Tony sat still, unmoving as if he hadn't heard a thing.
"But you just had to join the local communist party didn't you?"
The man still didn't respond, most likely on account of the fact his that his throat was slit wide open, red blood staining his entire shirt and torso. Elise sighed, hoisting the man up and leaning back.
"So long Tonio." She quietely stated, pushing the poor man into the shallow sandy grave, sea water quickly leaking in through the sides as Elise reached for her shovel yet again. "Maybe if you weren't as pink as the sand my associates would have found you favorable cover. Ah well, no use crying over spilled blood."
BZZZT. 'Rock with me, walk with me, talk to me, come fill-' Elise opening her phone, silencing the alarm in anticipation of who was calling. "Hello?"
"Sigh....No mom, I can't go with Coby to the opera, I have work tomorrow."
"Boating accident." Elise calmly stated, a cold stare behind her eyes.
"Would you two SHUT up!" Dan screeched out, prompting the two to turn and look at him. "While you two cretins scrambled over Elise's sex life, I took note of this letter Ted left for me in the box." Dan lifted it up, putting on his best fanciful face before reading the letter.
PLEASE GIVE TO DAN:
Hello, Daniel, my comrade. I am still in the brig, but hope is high. If all goes to plan I'll be out very soon.

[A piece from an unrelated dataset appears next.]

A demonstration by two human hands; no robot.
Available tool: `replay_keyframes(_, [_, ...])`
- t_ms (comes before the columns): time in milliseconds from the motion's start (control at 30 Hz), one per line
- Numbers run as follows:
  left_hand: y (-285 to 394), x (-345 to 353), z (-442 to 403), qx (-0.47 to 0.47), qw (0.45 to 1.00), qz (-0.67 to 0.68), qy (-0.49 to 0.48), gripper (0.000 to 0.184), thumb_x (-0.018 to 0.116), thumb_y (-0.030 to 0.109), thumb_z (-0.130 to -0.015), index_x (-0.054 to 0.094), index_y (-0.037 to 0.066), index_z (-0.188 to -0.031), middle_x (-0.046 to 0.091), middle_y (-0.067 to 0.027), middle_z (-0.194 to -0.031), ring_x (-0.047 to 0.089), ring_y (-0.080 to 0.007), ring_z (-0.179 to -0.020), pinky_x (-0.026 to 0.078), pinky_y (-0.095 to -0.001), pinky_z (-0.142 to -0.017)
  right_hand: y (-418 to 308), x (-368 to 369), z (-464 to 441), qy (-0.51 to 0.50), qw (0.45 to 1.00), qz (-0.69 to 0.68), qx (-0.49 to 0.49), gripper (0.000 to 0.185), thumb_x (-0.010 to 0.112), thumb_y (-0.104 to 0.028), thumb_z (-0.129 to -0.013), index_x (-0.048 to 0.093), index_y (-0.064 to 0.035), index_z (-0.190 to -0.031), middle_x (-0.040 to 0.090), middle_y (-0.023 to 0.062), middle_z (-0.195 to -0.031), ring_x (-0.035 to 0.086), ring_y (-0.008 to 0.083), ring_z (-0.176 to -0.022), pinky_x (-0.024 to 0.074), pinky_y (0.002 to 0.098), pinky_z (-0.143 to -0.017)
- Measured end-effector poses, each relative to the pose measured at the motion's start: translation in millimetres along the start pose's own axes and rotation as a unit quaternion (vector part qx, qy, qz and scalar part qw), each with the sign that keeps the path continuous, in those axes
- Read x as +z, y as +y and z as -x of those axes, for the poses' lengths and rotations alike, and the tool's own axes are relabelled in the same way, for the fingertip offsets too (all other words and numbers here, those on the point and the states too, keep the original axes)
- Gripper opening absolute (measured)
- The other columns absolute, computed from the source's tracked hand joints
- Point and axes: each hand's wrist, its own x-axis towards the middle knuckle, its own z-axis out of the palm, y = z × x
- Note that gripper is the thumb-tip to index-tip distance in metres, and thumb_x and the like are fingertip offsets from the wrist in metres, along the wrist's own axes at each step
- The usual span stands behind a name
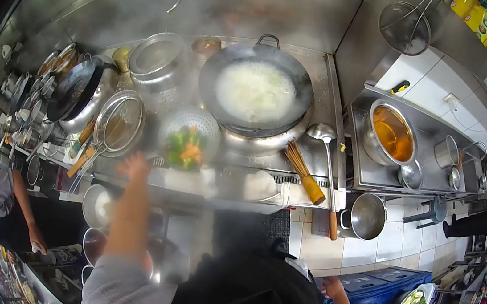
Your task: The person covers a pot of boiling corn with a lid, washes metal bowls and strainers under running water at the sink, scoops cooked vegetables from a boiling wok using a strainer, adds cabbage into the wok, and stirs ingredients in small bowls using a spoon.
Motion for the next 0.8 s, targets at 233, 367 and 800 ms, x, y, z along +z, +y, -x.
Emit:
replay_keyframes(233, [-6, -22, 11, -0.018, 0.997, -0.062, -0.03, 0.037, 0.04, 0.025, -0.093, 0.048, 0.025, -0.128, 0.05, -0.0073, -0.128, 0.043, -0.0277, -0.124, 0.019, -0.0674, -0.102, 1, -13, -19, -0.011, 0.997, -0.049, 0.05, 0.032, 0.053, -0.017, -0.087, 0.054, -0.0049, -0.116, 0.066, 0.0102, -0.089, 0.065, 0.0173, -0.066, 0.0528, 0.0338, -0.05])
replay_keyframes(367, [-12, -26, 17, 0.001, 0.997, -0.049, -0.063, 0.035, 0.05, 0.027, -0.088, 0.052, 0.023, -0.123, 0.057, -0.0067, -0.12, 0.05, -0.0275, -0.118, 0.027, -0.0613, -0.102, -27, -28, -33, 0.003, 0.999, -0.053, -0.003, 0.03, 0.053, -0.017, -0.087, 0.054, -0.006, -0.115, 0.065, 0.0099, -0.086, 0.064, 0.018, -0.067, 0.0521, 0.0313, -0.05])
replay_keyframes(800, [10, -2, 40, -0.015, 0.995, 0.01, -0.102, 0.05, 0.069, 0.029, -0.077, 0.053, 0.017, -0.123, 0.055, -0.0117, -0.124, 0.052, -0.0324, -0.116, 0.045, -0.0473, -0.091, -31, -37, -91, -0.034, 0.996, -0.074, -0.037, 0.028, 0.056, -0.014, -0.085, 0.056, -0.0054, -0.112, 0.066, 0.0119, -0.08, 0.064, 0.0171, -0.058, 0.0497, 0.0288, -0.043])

I have crafted for you and your fatty friend, a gift. I was able to aquire a copy of CAH after spending a few days earnings of what little I make in the yard, and I have sent it to you.
It is not without modification. Most of the cards I messed with in my free time to make them more...hehehehehhehe, personal, for you and your friend.

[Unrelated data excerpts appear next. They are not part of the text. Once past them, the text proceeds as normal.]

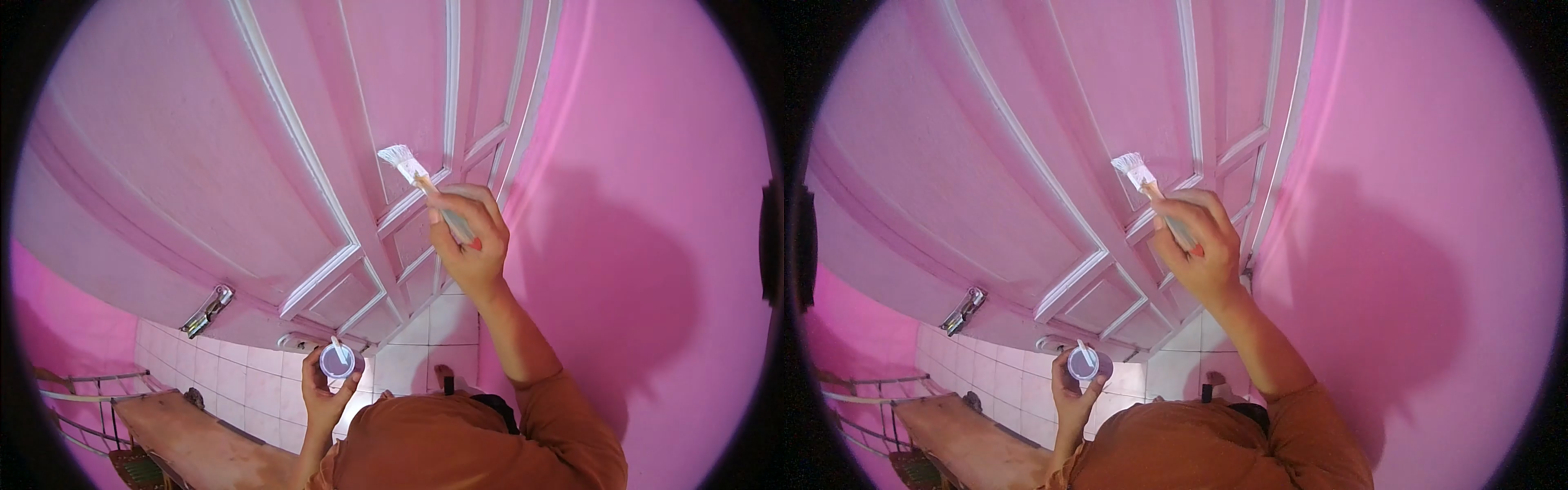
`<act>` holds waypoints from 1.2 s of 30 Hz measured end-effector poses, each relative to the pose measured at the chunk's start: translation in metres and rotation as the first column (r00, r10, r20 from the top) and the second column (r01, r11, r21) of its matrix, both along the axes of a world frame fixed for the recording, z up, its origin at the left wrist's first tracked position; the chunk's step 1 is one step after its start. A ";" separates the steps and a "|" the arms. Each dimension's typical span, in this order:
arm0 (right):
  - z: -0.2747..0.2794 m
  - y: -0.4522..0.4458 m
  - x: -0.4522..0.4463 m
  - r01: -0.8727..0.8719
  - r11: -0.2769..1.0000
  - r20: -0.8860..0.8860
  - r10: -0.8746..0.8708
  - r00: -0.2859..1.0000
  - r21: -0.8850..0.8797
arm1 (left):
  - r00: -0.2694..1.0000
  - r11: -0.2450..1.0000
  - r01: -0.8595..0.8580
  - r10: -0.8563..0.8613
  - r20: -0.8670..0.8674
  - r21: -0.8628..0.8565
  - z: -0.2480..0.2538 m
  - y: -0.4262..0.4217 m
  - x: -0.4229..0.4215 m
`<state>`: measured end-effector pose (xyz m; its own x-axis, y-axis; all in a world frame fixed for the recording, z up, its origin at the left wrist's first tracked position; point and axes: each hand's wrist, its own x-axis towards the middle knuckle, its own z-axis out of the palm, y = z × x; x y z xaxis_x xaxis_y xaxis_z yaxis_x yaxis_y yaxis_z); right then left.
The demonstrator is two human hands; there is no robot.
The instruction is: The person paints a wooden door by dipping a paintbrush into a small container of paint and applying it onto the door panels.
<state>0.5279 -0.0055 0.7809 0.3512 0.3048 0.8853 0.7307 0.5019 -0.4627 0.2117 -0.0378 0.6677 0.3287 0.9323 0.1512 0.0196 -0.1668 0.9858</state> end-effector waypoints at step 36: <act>0.032 -0.024 0.005 0.002 0.998 0.002 -0.002 1.000 -0.055 | 0.997 0.995 0.065 -0.061 -0.047 0.076 0.002 0.022 0.008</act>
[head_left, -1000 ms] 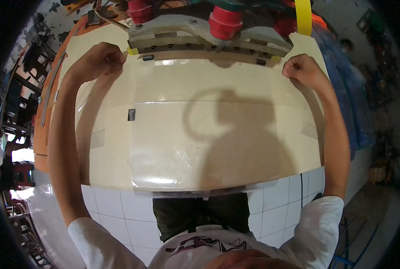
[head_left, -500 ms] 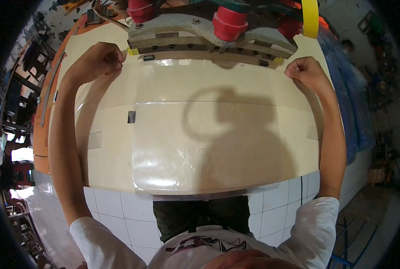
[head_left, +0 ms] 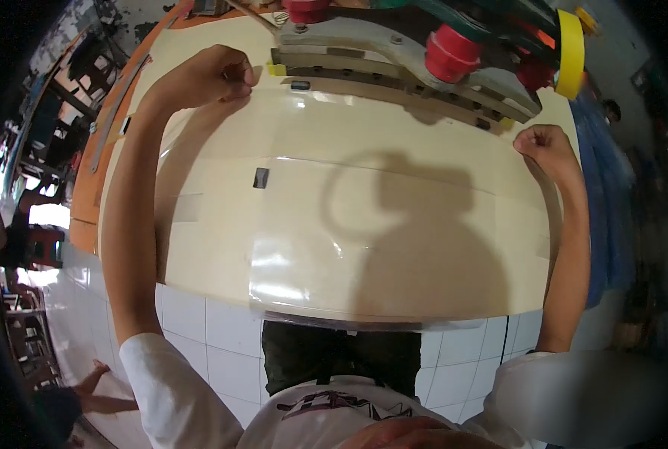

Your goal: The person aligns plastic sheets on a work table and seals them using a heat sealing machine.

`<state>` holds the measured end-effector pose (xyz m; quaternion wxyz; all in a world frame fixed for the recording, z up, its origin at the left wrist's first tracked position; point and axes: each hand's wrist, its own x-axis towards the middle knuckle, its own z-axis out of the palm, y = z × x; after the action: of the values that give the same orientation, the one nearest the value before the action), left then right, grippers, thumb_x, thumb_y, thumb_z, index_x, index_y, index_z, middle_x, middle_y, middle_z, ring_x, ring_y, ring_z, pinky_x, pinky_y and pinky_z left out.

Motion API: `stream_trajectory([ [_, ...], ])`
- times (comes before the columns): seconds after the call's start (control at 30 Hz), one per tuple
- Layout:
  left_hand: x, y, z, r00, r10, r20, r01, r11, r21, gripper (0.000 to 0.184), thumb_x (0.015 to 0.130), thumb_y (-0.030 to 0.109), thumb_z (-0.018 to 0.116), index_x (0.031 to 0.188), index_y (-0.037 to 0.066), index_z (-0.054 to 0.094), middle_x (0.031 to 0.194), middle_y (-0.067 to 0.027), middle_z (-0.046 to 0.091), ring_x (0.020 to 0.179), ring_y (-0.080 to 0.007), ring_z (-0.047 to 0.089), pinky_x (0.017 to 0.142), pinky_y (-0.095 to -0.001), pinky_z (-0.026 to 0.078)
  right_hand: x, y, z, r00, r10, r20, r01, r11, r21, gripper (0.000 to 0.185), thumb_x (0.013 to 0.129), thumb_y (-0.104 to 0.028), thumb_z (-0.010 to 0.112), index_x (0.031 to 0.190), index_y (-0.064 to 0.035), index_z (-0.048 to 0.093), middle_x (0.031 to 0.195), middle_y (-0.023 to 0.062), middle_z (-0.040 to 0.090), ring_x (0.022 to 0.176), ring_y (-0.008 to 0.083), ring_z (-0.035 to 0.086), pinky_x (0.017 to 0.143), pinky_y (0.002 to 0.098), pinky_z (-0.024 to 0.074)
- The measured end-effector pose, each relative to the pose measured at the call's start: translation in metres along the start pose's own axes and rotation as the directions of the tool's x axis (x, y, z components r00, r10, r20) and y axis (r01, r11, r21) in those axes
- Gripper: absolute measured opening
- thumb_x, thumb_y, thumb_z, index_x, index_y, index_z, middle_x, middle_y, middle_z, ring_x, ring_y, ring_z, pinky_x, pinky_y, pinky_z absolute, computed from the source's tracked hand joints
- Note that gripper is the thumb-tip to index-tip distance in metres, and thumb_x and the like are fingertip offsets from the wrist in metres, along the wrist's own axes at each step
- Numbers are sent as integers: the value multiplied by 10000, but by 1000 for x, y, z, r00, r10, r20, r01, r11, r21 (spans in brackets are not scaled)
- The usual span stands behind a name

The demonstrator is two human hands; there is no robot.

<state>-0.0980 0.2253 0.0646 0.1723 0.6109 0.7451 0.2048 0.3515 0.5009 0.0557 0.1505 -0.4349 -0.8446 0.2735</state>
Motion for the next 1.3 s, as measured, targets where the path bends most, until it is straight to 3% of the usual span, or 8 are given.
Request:
stream_trajectory([
  [0.07, 0, -3, 0, 1000, 1, -10, -1, 999, 38, 62, 819, 21, 661, 857, -5, 618, 691, -32, 608, 593, -106, 547, 601, -280, 447, 3, 3, -1, 999, -31, 23, 31, 999, 8, 123, 801, -85, 725, 786, 30, 683, 677, 36, 640, 600, 93, 540, 579, 264, 439],
  [0.13, 3, -7, 1, 1000, 11, -18, -10, 997, 75, 67, 812, 28, 665, 849, -1, 616, 689, -31, 607, 596, -106, 548, 594, -277, 444, 3, 0, -3, 997, 42, 69, -41, 999, -21, 82, 836, -73, 715, 811, -9, 671, 718, -17, 616, 643, 63, 522, 611, 232, 424],
  [0.63, 6, -12, 2, 1000, 26, -9, -27, 999, -34, 122, 816, 9, 690, 901, -37, 615, 737, -73, 625, 635, -135, 593, 600, -291, 481, 9, 8, -6, 992, 43, 121, -44, 999, 4, 64, 836, -56, 698, 819, -14, 654, 722, -8, 613, 645, 72, 523, 620, 232, 428],
  [0.77, 3, -3, 1, 1000, -7, -5, 7, 1000, -6, 124, 814, 6, 691, 902, -38, 616, 746, -69, 627, 648, -135, 597, 610, -289, 486, 5, 6, -5, 993, 43, 109, -46, 999, 24, 62, 836, -57, 697, 825, -15, 653, 721, -9, 612, 646, 72, 522, 623, 230, 427],
  [0.83, 3, -2, 1, 1000, -20, -18, 20, 1000, -9, 128, 810, 7, 693, 904, -36, 617, 750, -66, 627, 653, -135, 599, 613, -290, 488, 8, 13, -4, 998, -10, 70, 8, 999, 42, 100, 831, -66, 712, 815, 20, 663, 679, 17, 616, 580, 80, 514, 542, 249, 417],
  [0.93, 4, -3, 1, 999, -34, -36, 35, 999, 20, 138, 810, 19, 700, 910, -29, 618, 762, -63, 628, 668, -137, 603, 623, -286, 492, 9, 9, -7, 991, 48, 124, -51, 998, 23, 63, 840, -59, 698, 823, -17, 654, 726, -13, 615, 644, 66, 520, 615, 229, 422],
  [1.03, 3, -2, 0, 998, -45, -34, 47, 997, 64, 142, 816, 31, 705, 918, -18, 619, 771, -61, 628, 681, -138, 605, 637, -281, 495, 8, 9, -7, 993, 39, 114, -43, 999, 32, 67, 840, -61, 702, 825, -15, 655, 726, -14, 615, 641, 65, 520, 609, 231, 420],
  [1.3, 4, -7, -1, 999, -28, 16, 29, 998, -64, 150, 813, 46, 700, 921, -11, 613, 773, -45, 621, 712, -128, 603, 651, -286, 496, 9, 9, -7, 994, 32, 102, -34, 999, 17, 76, 839, -66, 709, 833, -11, 656, 724, -15, 615, 648, 67, 530, 613, 233, 425],
])
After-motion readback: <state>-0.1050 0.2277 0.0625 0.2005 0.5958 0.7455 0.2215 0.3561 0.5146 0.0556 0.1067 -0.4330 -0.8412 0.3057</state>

Let his...wife, play as well, very interesting character she is. I don't believe you have any other companions of late, though if you do, send them my regards.
With loyalty and sincerity, Tedrick Parker Smith.
"See Chris, THAT'S true loyalty. Even after having spent nearly a decade suffering in a cold wet prison cell for a fire we were ALL allegedly involved in, he still writes to me."
"Yeah..." Chris spoke coldly in reply. He didn't want to think about his past actions...or arsons. "I'm not so sure about this. It's a little...much."
"Oh come on honey it'll be fun." Elise rubbed her husbands shoulders as she spoke sly and swiftly, urging him to walk forward and sit down on the chair.
"Yeah Chris, respect your revenge peers. Ted probably had to smuggle who knows what in him to get the cash for this." Dan shouted slightly, before sitting back down with a big grin, eager to play something.
"Not to mention you could use some experience some dark humor." Elise chuckled slightly. She was MORE then experienced all right. "You couldn't even get through the first "Chainsaw Slasher" film, and I want to watch the Saw marathon with someone."
Chris gulped, fear of upsetting his wife in one lobe of his brain and fear of witnessing another dismemberment scene in the other. "...Okay."
"FINALLY!" Dan shouted, tossing his arms up in furiouty. "I call dibs on dealing!"
"No Dan, NOT after what happened last time! Not in MY house!" Elise threatened, not quite raising her voice into a yell, but just enough to stir memories in Dan's brain of what the red haired woman was capable of if you got her mad.
"Fine..." He sighed, leaning back as Elise handed out white cards to everyone "But I'm drawing the first black card."